====== DATA SHOWN ======
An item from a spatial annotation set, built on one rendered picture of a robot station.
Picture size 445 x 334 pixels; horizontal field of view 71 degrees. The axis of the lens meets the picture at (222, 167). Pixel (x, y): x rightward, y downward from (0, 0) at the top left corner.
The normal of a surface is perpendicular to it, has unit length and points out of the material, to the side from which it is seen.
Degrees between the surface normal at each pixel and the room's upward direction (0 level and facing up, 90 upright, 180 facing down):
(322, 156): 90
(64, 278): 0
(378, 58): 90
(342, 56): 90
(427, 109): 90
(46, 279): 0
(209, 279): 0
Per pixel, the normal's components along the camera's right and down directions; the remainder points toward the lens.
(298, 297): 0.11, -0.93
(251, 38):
======
====== DATA SHOWN ======
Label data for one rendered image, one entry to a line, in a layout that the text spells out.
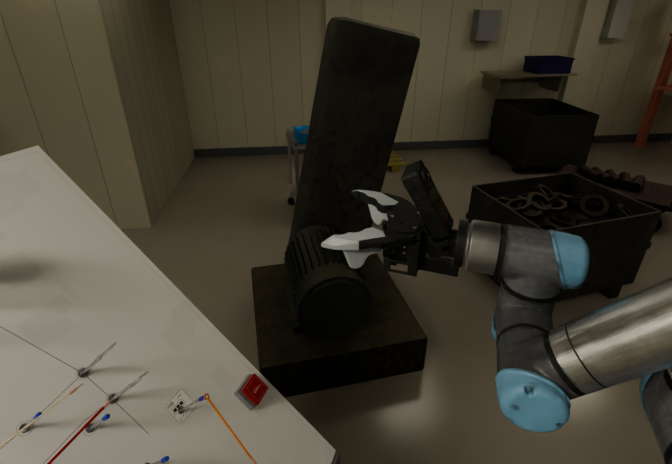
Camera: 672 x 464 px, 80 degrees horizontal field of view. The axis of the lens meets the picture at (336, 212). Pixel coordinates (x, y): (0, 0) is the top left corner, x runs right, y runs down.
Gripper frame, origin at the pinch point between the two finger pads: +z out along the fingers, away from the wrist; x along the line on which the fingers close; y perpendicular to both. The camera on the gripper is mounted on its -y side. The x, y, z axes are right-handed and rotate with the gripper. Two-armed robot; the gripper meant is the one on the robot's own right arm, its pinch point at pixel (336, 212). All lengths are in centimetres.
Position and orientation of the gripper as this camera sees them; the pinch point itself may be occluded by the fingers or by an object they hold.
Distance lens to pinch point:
======
====== DATA SHOWN ======
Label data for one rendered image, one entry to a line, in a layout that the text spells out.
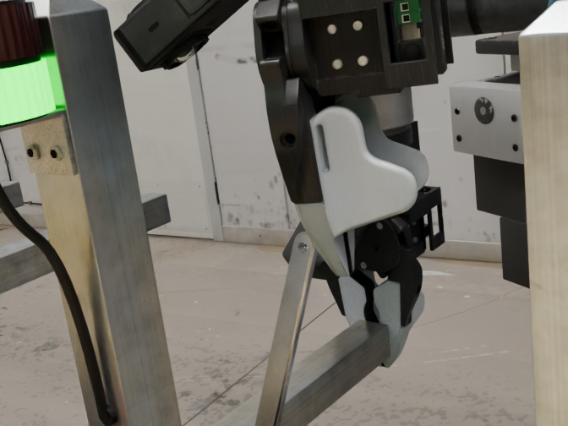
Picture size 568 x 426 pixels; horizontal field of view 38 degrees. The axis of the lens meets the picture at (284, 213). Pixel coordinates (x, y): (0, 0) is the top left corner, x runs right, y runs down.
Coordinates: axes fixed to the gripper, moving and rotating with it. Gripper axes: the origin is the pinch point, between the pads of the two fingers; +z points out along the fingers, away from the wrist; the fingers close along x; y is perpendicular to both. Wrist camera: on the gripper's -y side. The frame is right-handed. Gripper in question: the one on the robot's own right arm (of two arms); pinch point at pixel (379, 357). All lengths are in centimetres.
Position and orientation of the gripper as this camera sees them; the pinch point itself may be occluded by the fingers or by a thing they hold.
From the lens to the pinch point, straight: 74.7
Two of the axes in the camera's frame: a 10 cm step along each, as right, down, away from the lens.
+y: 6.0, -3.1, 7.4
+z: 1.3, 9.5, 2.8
======
TASK INSTRUCTIONS →
Your answer must consist solely of the lines above between the line holding "Two of the axes" and the line holding "1.3, 9.5, 2.8", inclusive, copied exactly.

RESPONSE AREA →
Two of the axes in the camera's frame: a 10 cm step along each, as right, down, away from the lens.
+y: 6.0, -3.1, 7.4
+z: 1.3, 9.5, 2.8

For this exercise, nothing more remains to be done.